India will stand by Afghans as it has in past: Jaishankar
New Delhi: India on Monday reiterated its commitment to stand by the people of Afghanistan and called for “non-discriminatory” and direct distribution of humanitarian assistance through the UN at a time when the war-torn country is going through a critical phase.
Addressing a high-level meeting on the humanitarian situation in Afghanistan convened by UN Secretary-General António Guterres, external affairs minister S Jaishankar underlined the need for humanitarian assistance providers to be given “unimpeded, unrestricted and direct access” to the country.
“Once relief materials reach that country, the world will naturally expect a non-discriminatory distribution of humanitarian assistance across all sections of the Afghan society. Only the United Nations has the capacity to monitor such endeavours and reassure donors,” Jaishankar said.
“Today, I wish to underline that in the face of a grave emerging situation, India is willing to stand by the Afghan people, just as in the past,” he added.
The world community must come together to create the “best possible enabling environment” for helping the Afghan people and addressing challenges such as efficient logistics in the current situation.

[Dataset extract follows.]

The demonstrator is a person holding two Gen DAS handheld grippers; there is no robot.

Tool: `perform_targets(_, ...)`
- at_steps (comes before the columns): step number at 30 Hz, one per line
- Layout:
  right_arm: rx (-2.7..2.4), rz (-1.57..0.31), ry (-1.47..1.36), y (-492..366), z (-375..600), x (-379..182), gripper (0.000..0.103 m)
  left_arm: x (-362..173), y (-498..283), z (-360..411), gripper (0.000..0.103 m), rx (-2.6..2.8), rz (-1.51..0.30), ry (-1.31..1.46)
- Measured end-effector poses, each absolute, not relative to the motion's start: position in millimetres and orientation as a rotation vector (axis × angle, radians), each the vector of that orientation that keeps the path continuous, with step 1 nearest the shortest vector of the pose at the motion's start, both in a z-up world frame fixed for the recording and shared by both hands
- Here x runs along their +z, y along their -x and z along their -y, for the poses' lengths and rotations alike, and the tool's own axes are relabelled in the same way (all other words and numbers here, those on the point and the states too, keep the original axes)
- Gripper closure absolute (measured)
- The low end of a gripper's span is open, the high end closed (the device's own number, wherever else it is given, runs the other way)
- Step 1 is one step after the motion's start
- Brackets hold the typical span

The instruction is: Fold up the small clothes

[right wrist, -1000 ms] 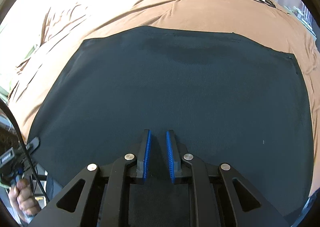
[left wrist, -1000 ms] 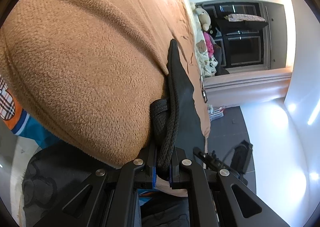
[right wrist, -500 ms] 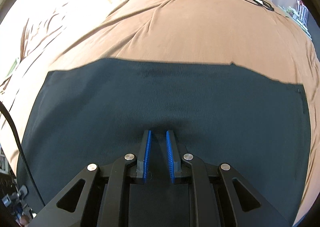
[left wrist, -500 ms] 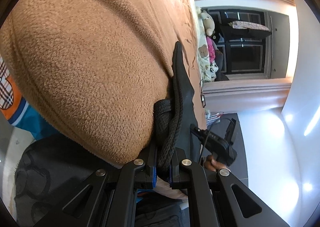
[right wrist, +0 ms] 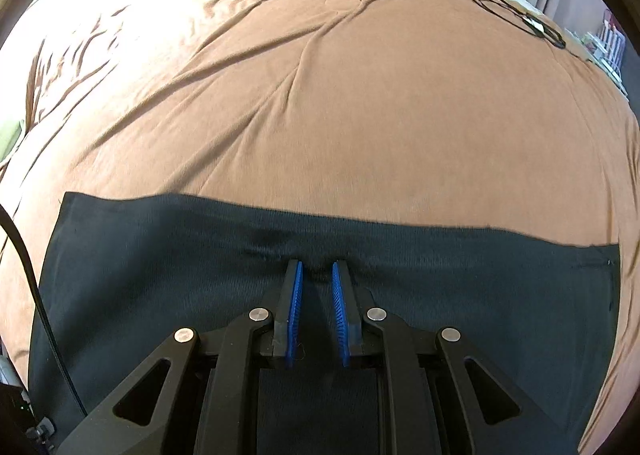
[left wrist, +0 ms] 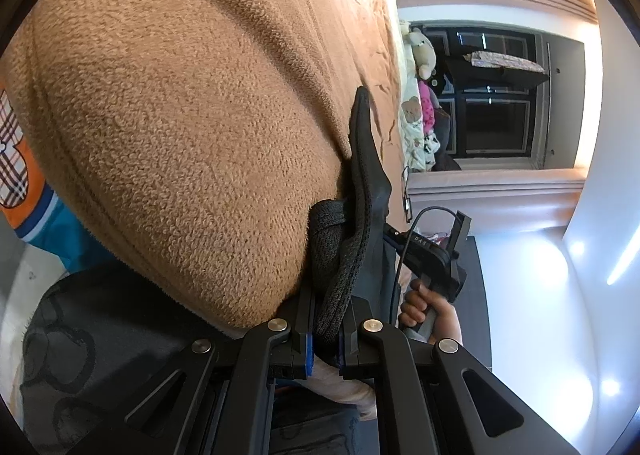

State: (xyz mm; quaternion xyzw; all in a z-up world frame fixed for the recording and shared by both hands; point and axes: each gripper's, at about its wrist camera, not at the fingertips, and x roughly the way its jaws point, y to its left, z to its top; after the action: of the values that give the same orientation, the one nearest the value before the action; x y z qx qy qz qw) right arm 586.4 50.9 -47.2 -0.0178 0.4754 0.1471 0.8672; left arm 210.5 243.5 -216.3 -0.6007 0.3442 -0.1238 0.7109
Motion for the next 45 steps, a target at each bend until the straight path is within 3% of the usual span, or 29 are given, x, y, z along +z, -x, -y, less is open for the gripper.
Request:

With no formal recognition yet of the interim setup created by the Taliban following their takeover of Afghanistan on August 15, India and other countries are reluctant to see aid being sent directly to the Taliban. Several nations have called for all aid to be routed through the UN and international bodies.
“As the picture becomes clear in respect of the legitimate concerns I am confident that the world will step forward and assist the Afghan people in their hour of need,” Jaishankar said without giving details. He noted that India has “consistently supported a central role” for the UN in the future of Afghanistan.
“A multilateral platform is always more effective than small groups in building global consensus and encouraging united action,” he said, adding that India, as an immediate neighbour, is monitoring developments in Afghanistan with “understandable concern”.
Jaishankar noted the issue of travel and safe passage “can emerge as an obstacle to humanitarian assistance” and should be “immediately sorted out”. He said: “Those who wish to travel into and out of Afghanistan should be granted such facilities without obstruction.
“The normalisation of regular commercial operations of Kabul airport would not only assist in that regard, but then become the basis for a regular flow of relief material.”
Jaishankar said UN Security Council resolution 2593, which was passed at a meeting held under India’s presidency of the body last month, should guide the world community’s approach towards Afghanistan in the coming days.
He also recalled India’s role as the largest regional donor for reconstruction and development efforts in Afghanistan, with pledges totalling $3 billion in recent years. India’s approach to Afghanistan has always been guided by its “historical friendship with its people” and this will continue to be the case, he said.
India’s contributions to the humanitarian requirements of Afghan society have included providing more than one million metric tonnes of wheat to Afghanistan over the past decade. Last year, India shipped 75,000 metric tonnes of wheat to Afghanistan via Iran’s Chabahar port.
India’s efforts are also reflected in some 500 development projects in all 34 provinces of Afghanistan in critical areas such as power, water supply, road connectivity, healthcare, education, agriculture and capacity-building.